Good luck! I will be watching this thread!
/hillary

bubbaray
06-17-2008, 11:07 AM
Gosh, you must be supermom -- I'm having the opposite problem. DD#2 is not speaking like DD#1 was at the same age (then again, DD#1 had over 10 words that strangers could understand at her 12m appt and she could identify those words with pictures in a non-familiar book -- her dr was shocked). Frankly, I think its because I don't read to DD#2 nearly as much as I did with DD#1.

I'm also finding that DD#2 lets DD#1 do stuff for her, including talk. My daycare says this is common, and that DD#2 does talk around other kids, but not around DD#1 (b/c DD#1 talks for her). Obviously, I don't see DD#2 without DD#1 being around, so my perspective on her speech abilities is skewed.

I will be stalking this thread to get some ideas!

bubbaray
06-17-2008, 11:08 AM
Also, a not so related thing, Johnny is almost 2 and wants to be carried -- A LOT! It's driving me a little nuts. Alek also wants to be carried a lot, he will say, "I can't walk", and he'll lay on the floor, and I'm such a sucker I'll carry him. OK, my back is not in the best shape and I may need to work on reducing the amount I carry the boys. I have toyed with the idea of getting a sling for John but I think that would be a little too enabling for him, especially with a little brother on the way.

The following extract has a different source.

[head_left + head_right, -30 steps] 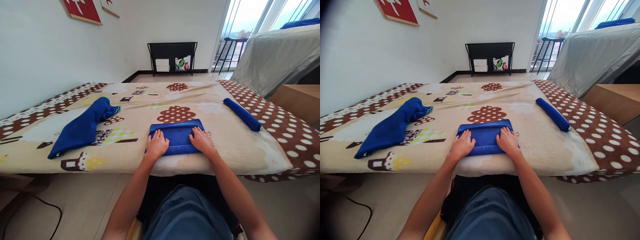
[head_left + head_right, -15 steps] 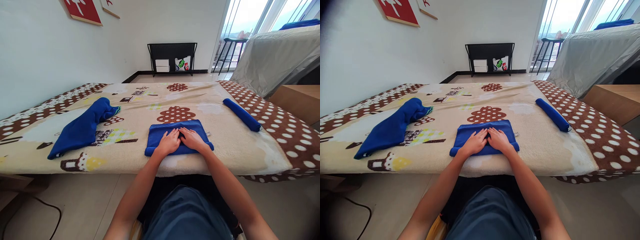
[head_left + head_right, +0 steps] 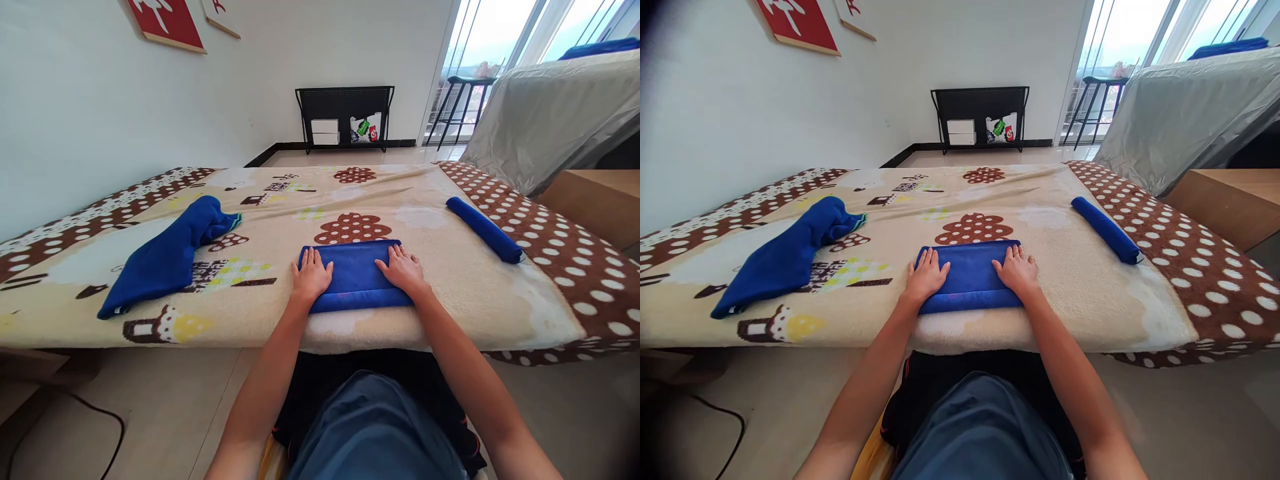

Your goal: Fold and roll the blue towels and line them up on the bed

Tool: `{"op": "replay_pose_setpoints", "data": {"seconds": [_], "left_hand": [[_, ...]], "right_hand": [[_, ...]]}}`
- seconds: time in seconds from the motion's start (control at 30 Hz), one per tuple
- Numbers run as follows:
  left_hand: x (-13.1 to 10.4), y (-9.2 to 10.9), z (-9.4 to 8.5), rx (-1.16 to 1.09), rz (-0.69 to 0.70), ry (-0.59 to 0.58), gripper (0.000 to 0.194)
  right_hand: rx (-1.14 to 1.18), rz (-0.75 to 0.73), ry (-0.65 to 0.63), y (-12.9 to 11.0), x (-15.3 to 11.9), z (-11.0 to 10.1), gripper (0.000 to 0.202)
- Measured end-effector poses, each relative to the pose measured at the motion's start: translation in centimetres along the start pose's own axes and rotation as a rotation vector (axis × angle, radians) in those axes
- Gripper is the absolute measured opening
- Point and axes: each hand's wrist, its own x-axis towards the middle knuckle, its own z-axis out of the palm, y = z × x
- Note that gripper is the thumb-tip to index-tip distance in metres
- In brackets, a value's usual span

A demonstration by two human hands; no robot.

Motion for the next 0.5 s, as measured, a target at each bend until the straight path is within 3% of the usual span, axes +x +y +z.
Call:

We had this problem with DD#1 when I was PG with DD#2. I ended up on lifting restrictions fairly early on, so I really had no choice. I couldn't carry her and eventually, she figured it out that mommy couldn't carry her (but daddy could).

LarsMal
06-17-2008, 12:58 PM
This has been on my mind a lot lately, too. DD (almost 18mos) has a great vocabulary and verbal skills. I started tracking her words for her upcoming 18mos appointment, and she has close to 60 words and she's starting to string 2 and 3 word phrases together. I know a lot of that is b/c she hears more language than DS did since there is more conversation going on around her. I think I take her language for granted, though, because having language doesn't mean she has "intelligence".

This became very clear to me the other day when I set out a sorting game for her to do and she had NO clue what to do with the shapes. It took a few tries and she figured it out, but I realized it's b/c I've never done it with her before! DS loved puzzles and books, neither of which DD is interested in. Because of his love for puzzles and books, by 18mos he could recognize shapes, colors, and letters. Not that we forced it, he just enjoyed it and we had the time to spend doing it with him. DD doesn't know any of that b/c I just haven't taken the time to do it with her.

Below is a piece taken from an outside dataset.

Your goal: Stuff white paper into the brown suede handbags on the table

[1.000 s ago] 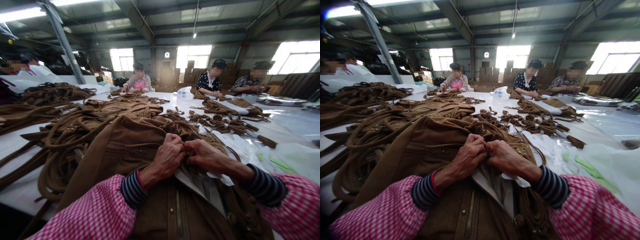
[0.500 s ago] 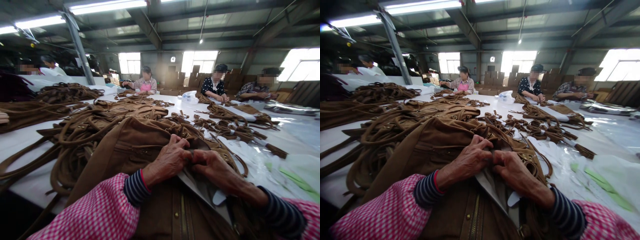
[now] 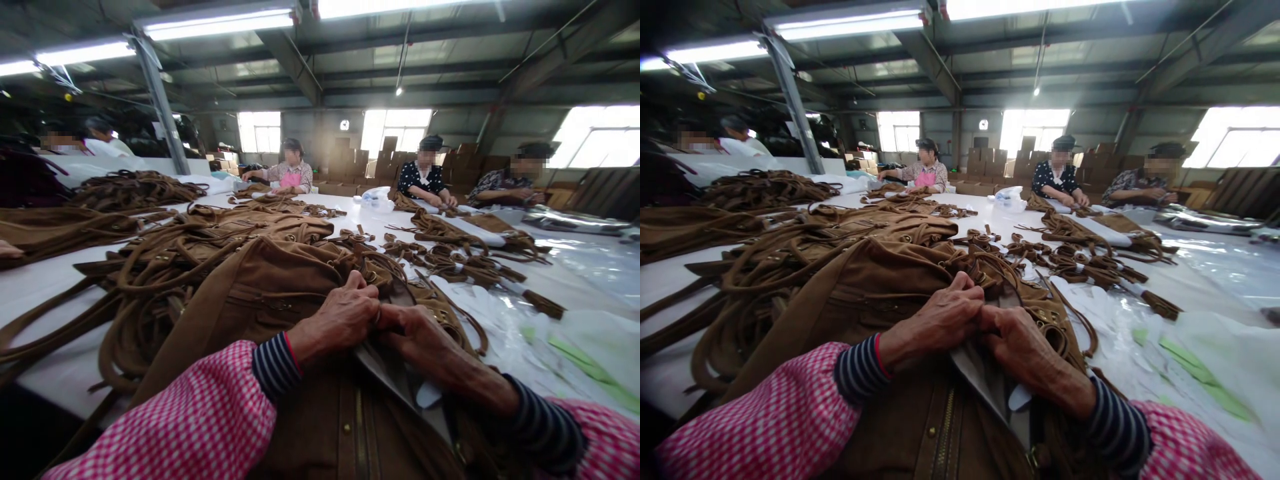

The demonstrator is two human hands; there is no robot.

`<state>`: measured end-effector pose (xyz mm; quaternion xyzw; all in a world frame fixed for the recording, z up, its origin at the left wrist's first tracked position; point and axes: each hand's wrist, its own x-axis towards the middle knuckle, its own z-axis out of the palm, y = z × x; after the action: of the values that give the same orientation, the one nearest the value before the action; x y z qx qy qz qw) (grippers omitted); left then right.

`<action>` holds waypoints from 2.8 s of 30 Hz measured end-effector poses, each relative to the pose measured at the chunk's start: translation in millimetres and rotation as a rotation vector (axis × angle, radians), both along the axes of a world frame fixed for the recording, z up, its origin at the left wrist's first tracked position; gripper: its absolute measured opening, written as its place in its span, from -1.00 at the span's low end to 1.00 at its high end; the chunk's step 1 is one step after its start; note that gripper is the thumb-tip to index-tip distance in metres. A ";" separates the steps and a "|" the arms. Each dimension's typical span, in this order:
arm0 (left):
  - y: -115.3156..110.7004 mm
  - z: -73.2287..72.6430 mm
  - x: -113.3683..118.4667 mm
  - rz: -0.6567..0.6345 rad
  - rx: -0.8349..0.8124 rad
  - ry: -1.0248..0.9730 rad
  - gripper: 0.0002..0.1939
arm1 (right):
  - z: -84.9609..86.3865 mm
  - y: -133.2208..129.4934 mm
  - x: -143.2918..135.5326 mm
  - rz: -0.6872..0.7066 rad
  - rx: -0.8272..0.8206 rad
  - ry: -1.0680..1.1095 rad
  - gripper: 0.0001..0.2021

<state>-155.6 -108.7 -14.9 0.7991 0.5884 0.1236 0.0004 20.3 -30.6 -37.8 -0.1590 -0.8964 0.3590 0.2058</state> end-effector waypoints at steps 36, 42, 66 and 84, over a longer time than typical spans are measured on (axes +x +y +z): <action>1.5 -18.8 -8.8 0.103 0.062 -1.154 -0.83 | 38.0 33.8 32.1 -0.267 0.067 0.015 -0.78; 0.4 -17.7 -10.4 0.111 0.107 -1.120 -0.77 | 33.0 10.9 -24.3 -0.138 -0.036 0.104 -0.81; -1.0 -16.8 -14.8 0.123 -0.067 -1.172 -0.77 | 31.7 10.7 -11.6 -0.219 -0.346 0.156 -0.67; -5.5 -17.8 -8.0 -0.008 0.005 -1.119 -0.86 | 14.9 17.3 -15.7 -0.209 -0.669 0.317 -0.63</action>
<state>-163.6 -114.1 -32.7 0.6139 0.4950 0.5304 0.3111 4.7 -13.3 -22.9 -0.2502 -0.6658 0.6288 0.3141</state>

Luckily DS is going off to preschool in the fall so I'll have more one-on-one time with DD to work on that stuff. What she does have is better social skills than DS b/c she has only known life with a sibling.

It's hard enough to get through the day with two, let alone figuring out how to "educate" them along the way!!! That's what school is for, right?!

Piglet
06-17-2008, 03:56 PM
I said it yesterday in another post and I will say it agian today - personality!! My older 2 are like night and day. They have been from the start. Even my DS1 picked up on it one day and said, "DS2 is go-go go and I am more stop-stop-sop", LOL! It is totally true. DS1 was into books from the start and has never put a book down. We would sit with him for HOURS reading because that is what he liked best. DS2 isn't getting that expereince, but that is not only because we have less time - it is because he is not into books as much as DS1 was. DS2 is a little over 3 and by this age, DS1 could tell you every letter, every sound that letter made and could pick out the letters as we were driving in the car. DS2 couldn't be bothered. He is too busy climbing, jumping and doing things. He can dress himself, button his shirts, ride a bike, climb a jungle gym. Nothing we could ever do would have changed their personalities and inner strengths. My role as a parent is not to make my kids smart or athletic, it is to identify and nurture their interests.